Dessine-moi Un Bouftou
Donnerstag 22 Mai - Sonntag 25 Mai | Caves Tavelli
Im Jahre 2001 ist die Stiftung Ankama ein IT-Beratungsunternehmen. Zwei Jahre später beschäftigt die Firma ungefähr 10 Angestellte. Zu diesem Zeitpunkt entwickelt sie mit ihrer Filiale Ankama Studio ihr erstes richtiges Spiel, Dofus. Es wird komplett in Flash realisiert und die Beta-Tests beginnen im Oktober 2003. Im nächsten Jahr, nach fast einem Jahr Beta-Test, wird das Spiel via Internet vertrieben und seither gibt es regelmässig Updates. Als Höhepunkt im Mai 2004 wurde dieses Spiel dann zum Doppelsieger des Flash Festivals erkoren. 2005 kam die Bestätigung für das Studio: das Spiel wird endlich anerkannt, im September erscheint nach zwei Monaten Beta-Tests eine englische Ausgabe, und der Verlag Ankama wird gegründet, um "Papierprodukte" zu entwickeln.

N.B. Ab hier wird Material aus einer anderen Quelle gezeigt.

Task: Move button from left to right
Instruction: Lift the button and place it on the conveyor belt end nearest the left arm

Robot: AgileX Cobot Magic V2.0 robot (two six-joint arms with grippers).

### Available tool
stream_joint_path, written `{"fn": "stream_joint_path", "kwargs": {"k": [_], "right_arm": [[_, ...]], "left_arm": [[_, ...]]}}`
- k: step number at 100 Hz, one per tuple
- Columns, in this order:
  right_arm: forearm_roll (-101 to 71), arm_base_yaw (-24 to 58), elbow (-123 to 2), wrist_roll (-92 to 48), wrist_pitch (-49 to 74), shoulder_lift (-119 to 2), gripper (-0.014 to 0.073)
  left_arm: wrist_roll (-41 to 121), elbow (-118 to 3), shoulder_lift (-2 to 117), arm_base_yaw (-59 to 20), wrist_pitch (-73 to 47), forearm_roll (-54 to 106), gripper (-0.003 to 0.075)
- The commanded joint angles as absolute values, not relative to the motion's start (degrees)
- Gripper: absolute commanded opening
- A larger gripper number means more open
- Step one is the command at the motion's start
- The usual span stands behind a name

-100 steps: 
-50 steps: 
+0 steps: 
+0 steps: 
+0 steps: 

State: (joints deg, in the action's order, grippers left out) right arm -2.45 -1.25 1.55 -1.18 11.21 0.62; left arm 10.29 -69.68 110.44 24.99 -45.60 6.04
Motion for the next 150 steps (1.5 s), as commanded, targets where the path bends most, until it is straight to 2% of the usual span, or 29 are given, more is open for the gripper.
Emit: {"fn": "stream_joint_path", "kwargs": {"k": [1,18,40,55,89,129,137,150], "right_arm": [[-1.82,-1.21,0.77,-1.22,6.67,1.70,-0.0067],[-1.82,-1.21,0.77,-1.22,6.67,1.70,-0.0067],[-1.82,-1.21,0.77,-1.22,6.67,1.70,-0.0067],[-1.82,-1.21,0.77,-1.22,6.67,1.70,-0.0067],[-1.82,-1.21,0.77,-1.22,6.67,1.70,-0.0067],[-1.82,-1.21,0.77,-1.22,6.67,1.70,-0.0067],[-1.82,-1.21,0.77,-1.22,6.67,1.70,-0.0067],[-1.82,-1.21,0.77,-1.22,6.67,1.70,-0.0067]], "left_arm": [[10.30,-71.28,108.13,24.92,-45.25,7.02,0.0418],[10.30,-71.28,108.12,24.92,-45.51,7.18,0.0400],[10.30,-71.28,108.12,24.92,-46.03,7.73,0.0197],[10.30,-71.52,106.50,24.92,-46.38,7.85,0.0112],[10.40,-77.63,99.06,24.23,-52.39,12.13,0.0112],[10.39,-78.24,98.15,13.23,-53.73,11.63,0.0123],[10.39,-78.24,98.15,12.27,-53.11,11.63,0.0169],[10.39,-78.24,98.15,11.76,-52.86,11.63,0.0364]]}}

Schlussendlich beginnt dann das "Studio" mit der Entwicklung eines zweiten Spiels, Dofus Arena. Im Jahre 2006 werden die Beta-Tests von Dofus Arena fortgeführt. Auch eine Folge von Dofus, Wakfu, ist im Kommen, in Form von einem Spiel und einer Fernsehserie. Die Firma beschäftigt heute über 60 Angestellte.
Die Ausstellung:
Wie kann man vom Videogame, beim unerhörten Rhythmus der Manga-Publikationen, zum Comics gelangen ? Das Studio Ankama gibt die Antwort darauf !

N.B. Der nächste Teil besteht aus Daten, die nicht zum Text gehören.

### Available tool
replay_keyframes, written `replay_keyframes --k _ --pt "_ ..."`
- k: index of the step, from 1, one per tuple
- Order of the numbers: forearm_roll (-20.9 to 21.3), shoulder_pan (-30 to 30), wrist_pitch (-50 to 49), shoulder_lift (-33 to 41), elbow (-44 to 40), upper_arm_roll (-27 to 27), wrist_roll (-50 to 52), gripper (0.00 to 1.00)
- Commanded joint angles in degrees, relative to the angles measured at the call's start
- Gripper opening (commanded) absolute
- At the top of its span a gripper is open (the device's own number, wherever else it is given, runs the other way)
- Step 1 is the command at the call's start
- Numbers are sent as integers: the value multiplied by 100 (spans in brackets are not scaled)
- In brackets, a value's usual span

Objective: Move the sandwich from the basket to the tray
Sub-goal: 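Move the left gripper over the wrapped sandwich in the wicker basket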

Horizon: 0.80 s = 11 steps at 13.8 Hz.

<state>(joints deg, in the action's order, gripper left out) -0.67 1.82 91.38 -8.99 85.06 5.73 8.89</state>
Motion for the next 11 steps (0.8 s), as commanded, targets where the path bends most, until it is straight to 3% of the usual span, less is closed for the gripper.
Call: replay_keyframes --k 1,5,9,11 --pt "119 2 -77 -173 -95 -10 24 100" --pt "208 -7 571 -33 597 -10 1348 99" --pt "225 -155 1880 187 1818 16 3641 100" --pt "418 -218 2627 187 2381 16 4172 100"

15 Tafeln führen uns mit der Ausstellung « Dessine-moi un Bouftou » in die Welt des Ankama-Verlags, wo verschiedene von Videogames inspirierte Comicsprojekte im Gange sind. Dort können sie auch entdecken, wie das Dofus-Team bei der Studioarbeit funktioniert. Es ist zusammengesetzt von einem Drehbuchautoren, einem Chefdesigner für die Personen, einem Dekorateuren und einer Person, welche sich mit dem Grauwerten und den Rastern befasst.

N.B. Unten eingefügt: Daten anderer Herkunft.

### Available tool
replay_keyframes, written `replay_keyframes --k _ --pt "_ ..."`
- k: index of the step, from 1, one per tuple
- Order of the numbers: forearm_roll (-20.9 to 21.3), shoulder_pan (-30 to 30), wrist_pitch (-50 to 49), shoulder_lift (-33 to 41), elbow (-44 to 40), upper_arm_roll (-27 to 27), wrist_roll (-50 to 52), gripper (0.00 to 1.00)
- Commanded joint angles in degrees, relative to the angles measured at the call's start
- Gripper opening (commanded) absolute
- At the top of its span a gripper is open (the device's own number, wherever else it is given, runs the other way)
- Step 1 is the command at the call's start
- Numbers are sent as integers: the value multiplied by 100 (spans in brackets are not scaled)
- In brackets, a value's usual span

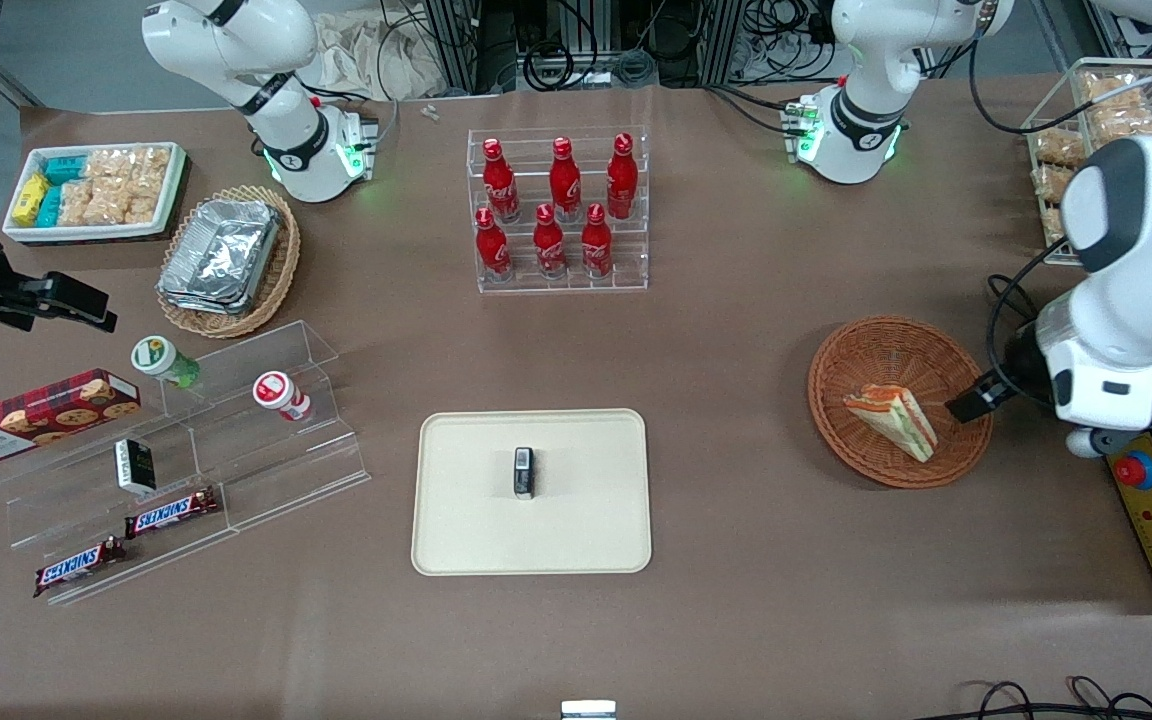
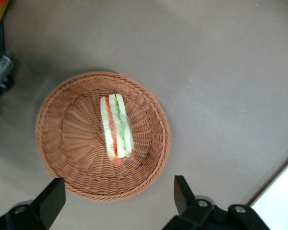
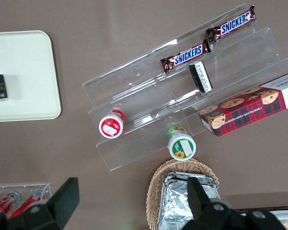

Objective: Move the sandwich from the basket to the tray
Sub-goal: 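Move the left gripper over the wrapped sandwich in the wicker basket, then lower the open left gripper around the sandwich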

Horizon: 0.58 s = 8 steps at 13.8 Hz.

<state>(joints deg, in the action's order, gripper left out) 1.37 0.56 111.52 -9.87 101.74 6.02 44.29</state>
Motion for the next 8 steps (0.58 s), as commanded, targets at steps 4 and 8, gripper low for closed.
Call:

Aber das Team hat sich sehr verändert, bis es zu dieser Aufgabenaufteilung gekommen ist. Das Resultat erscheint in der Form von Manga mit 4 Seiten pro Tag. Die Ausstellung zeigt die verschiedenen Etapen, um eine fertige Seite zu erhalten. Es wird ebenfalls gezeigt, in welchem Masse alle Personen potentiell "ersetzbar" sind, womit das Problem der Originalität des Werks und des Begriffs "Autor" gestellt wird.
Diese Ausstellung zeigt ebenfalls andere Formen und Formate von Mangas "à la française". Pandala ist ein Farbcomics (Gouache) ohne Text. Dofus-Arena ist eine typische shônen Manga, mit einem nicht so regelmässigen und schnellen Rhythmus. Dofus Monster ist eine andere Variante, welche eine Sammlung einweiht, wo verschiedene Talente von Dofus ausgehend einen aufeinanderfolgenden, narrativen Text erarbeiten. Jedes Volumen von Dofus Monster wird effektiv von einem anderen Künstler gezeichnet werden.
Parallel zu dieser Ausstellung können Sie in der Kellerei Provins das Dofus entdecken, das MMRPG Game (Massively Multiplayers On line Role-playing Game).